The researchers examined the Northern Ireland prescribing database and discovered that when people were admitted to nursing homes, the rate at which they were prescribed anti-psychotic drugs increased from 1.1% to 20.3%!
I am using the term anti-psychotic here because that’s the term used in the article. Personally, I prefer the older term, major tranquilizers, because that’s what they are. They slow people down and make them docile and easily “managed.”
This article reminds me of a client I worked with back in the 90’s. Let’s call him Jack.
It was in a nursing home, and he was a recent admission. He was 84 years old. He seemed to be depressed and to have lost interest in life. He showed little interest in food, and was losing weight. There was real concern that he might die. The nursing staff referred him to me. I found him very withdrawn. He answered my questions with monosyllables, if at all. He had severe tardive dyskinesia, and it was clear that he had taken a lot of major tranquilizers for an extended period.
I reviewed his record, and found, to my amazement, that he was still being prescribed a major tranquilizer – at a fairly hefty dose. Usually when you see this in a nursing home, it is because the individual has been violent or destructive, and the drugs are being used to keep him docile. This is not generally admitted, but it’s true.
Anyway, I asked the nursing director why Jack was taking these drugs. Her reply was that he had been taking them when he was transferred in from another nursing home, and they had just continued the prescription. I phoned the previous nursing home, and they told me that Jack had been taking the drugs on admission to their facility two years earlier, and they just continued it. They offered to find out what the earlier history had been, but called me back later to say that they hadn’t been able to learn anything new.

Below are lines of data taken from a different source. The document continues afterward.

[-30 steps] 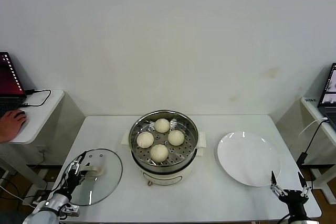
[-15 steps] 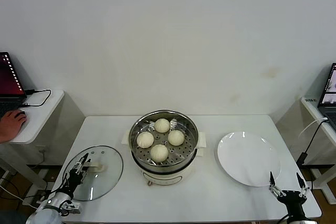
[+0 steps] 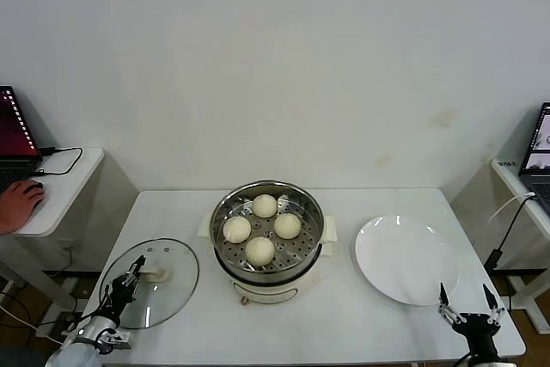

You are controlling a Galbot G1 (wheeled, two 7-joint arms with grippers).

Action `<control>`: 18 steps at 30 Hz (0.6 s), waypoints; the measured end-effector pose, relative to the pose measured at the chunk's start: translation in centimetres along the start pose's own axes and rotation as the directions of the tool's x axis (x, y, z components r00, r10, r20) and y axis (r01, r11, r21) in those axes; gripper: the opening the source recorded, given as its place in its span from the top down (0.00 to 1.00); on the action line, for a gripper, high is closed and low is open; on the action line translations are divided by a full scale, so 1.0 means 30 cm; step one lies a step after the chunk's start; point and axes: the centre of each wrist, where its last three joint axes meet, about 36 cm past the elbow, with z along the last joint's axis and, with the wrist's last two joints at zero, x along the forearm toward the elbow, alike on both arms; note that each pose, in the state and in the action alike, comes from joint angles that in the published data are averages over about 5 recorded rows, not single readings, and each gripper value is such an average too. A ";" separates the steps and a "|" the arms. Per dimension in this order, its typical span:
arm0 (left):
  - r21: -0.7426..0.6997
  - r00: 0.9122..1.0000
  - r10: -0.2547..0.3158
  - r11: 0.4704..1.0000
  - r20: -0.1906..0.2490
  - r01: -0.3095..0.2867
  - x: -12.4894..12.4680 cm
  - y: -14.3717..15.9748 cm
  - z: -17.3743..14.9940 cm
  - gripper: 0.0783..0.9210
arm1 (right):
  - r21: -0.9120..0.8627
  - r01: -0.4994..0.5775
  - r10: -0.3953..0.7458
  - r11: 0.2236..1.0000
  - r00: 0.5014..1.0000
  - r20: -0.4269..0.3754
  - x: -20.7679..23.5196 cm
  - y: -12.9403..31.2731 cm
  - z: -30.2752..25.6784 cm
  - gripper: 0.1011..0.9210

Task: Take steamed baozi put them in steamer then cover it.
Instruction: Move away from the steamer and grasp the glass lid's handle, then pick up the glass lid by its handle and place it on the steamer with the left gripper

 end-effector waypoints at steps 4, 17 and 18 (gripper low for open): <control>0.012 1.000 -0.021 1.000 -0.007 0.021 0.016 -0.003 -0.002 0.91 | 0.003 0.007 -0.007 1.000 1.000 0.001 0.002 0.006 -0.002 0.12; -0.002 0.994 -0.099 0.995 -0.053 0.099 0.112 0.118 -0.042 0.91 | 0.022 0.039 -0.039 0.999 0.999 0.016 0.016 0.035 -0.018 0.12; -0.005 0.993 -0.107 0.994 -0.059 0.106 0.122 0.137 -0.048 0.91 | 0.024 0.042 -0.043 0.999 0.999 0.016 0.017 0.039 -0.019 0.12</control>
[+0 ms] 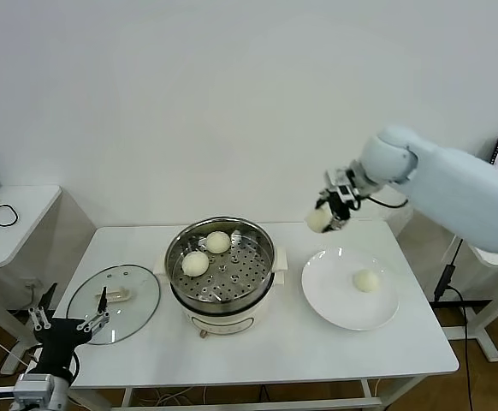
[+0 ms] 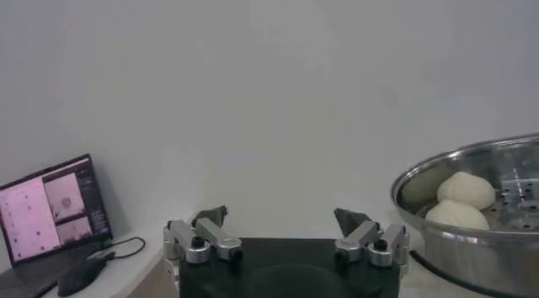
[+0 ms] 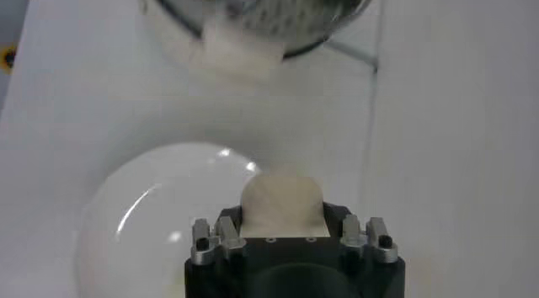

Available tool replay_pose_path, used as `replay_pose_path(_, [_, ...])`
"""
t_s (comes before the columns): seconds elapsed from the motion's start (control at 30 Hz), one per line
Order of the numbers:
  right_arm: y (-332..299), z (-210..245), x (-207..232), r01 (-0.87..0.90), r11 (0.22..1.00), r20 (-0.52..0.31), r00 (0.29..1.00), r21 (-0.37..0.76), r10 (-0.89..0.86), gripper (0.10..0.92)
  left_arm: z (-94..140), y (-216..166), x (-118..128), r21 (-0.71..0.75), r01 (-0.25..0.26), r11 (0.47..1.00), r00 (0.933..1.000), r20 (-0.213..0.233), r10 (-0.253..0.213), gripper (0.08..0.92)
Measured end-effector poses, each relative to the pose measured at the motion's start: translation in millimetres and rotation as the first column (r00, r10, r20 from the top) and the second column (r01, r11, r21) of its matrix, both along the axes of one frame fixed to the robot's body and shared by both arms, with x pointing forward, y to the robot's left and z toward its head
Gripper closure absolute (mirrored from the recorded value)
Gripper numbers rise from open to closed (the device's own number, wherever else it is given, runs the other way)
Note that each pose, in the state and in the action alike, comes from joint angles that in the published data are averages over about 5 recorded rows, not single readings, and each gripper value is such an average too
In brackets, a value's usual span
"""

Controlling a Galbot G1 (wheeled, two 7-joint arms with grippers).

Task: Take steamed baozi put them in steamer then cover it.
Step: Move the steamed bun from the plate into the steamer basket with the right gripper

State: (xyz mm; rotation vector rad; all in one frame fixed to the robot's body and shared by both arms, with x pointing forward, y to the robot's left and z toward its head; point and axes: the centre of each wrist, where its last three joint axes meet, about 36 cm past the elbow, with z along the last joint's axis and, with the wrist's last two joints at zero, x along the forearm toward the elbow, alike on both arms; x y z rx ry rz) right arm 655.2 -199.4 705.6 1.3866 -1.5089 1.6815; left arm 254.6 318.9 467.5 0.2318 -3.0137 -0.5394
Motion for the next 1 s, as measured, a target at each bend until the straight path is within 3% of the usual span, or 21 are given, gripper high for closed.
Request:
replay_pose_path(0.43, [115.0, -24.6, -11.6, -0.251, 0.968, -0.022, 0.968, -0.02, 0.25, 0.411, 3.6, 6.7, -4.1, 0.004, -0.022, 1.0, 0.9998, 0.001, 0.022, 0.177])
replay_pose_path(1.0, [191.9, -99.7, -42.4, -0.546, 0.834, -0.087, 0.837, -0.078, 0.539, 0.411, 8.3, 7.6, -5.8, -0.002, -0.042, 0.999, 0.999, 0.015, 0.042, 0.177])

So I went back to the director of the nursing home, and asked if Jack had been violent. No. Destructive? No. Difficult to manage? No. So I suggested that she and her team sit down with the prescribing physician and give serious consideration to tapering this drug, while at the same time watching for any signs of restlessness, agitation, aggressiveness, etc…

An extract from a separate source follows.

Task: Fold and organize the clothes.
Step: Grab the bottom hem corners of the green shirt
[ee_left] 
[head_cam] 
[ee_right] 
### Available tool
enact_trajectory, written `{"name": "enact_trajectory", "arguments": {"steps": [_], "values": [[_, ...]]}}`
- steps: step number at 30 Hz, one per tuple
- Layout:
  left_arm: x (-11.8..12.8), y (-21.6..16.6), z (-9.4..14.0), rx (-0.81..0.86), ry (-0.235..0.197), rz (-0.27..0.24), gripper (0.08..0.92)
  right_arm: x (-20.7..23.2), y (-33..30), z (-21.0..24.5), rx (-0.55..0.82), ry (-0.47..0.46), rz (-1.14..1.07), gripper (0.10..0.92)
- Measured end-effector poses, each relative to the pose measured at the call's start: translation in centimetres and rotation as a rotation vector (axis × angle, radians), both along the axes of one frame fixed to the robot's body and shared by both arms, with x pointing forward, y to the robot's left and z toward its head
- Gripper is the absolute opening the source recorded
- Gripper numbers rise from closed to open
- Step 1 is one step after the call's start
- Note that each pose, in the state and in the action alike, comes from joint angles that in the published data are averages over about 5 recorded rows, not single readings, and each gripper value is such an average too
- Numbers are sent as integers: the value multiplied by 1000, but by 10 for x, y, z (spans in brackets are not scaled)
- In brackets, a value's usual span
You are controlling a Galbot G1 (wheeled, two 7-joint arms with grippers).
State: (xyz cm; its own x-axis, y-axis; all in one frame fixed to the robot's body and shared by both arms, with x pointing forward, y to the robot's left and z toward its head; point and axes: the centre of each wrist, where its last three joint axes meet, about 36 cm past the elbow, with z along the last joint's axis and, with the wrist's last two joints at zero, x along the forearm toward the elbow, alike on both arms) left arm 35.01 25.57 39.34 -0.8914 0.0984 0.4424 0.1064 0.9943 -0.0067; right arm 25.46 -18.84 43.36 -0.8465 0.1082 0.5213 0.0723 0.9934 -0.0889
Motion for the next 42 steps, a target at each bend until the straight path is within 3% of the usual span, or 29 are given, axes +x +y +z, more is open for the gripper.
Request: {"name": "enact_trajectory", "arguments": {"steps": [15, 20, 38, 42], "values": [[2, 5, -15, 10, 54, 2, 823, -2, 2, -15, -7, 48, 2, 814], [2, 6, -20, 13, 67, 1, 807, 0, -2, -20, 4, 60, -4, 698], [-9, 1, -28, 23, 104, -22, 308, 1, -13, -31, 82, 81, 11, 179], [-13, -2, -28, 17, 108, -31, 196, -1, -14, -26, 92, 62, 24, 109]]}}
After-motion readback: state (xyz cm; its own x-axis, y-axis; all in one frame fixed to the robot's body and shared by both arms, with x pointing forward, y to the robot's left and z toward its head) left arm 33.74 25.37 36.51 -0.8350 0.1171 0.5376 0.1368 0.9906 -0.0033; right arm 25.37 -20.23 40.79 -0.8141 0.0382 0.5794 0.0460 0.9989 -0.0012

Two weeks later I met Jack in the hall. “Good morning, Phil,” he said. I almost fell over. Prior to this, the best I had heard from him was “Uh,” or “Yeh.” Anyway, we had a nice talk, and I found that he had had a full and interesting life. He had worked on coastal vessels in the Gulf, and had been a keen amateur photographer. He spoke knowledgeably about these matters. He also began to socialize actively with other residents and was eating his meals.

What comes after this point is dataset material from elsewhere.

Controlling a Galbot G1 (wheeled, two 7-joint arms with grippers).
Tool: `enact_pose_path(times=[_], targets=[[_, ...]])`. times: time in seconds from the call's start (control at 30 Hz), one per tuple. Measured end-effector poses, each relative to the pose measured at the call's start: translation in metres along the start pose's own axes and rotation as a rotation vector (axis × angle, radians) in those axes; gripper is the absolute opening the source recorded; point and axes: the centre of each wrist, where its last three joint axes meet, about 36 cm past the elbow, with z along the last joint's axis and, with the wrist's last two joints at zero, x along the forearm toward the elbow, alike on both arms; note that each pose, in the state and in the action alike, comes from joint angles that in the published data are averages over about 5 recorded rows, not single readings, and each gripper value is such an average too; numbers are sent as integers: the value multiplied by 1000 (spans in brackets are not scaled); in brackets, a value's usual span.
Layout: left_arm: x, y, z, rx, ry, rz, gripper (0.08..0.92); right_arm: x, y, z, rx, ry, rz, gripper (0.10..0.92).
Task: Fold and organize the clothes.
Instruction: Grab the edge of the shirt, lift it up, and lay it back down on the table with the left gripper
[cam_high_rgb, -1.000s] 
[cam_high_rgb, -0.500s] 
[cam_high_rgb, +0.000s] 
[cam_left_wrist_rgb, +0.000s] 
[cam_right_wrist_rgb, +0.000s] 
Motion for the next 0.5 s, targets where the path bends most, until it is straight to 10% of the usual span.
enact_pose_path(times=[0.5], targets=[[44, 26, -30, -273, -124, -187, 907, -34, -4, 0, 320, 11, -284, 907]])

In one of our chats I had mentioned that our older daughter was teaching in Africa with the Peace Corps, and would be coming home in about six months. Some time after this I changed jobs, and I didn’t see Jack until I paid a social call to the home about a year later. I encountered Jack in the hall. He shook my hand. “Hi, Phil,” he said. “Did your daughter get back from Africa OK?” This was the guy who had been so tranquilized that he could scarcely walk, and had lost interest in life.
Of course this was in the 90’s. Perhaps those sorts of things don’t happen any more.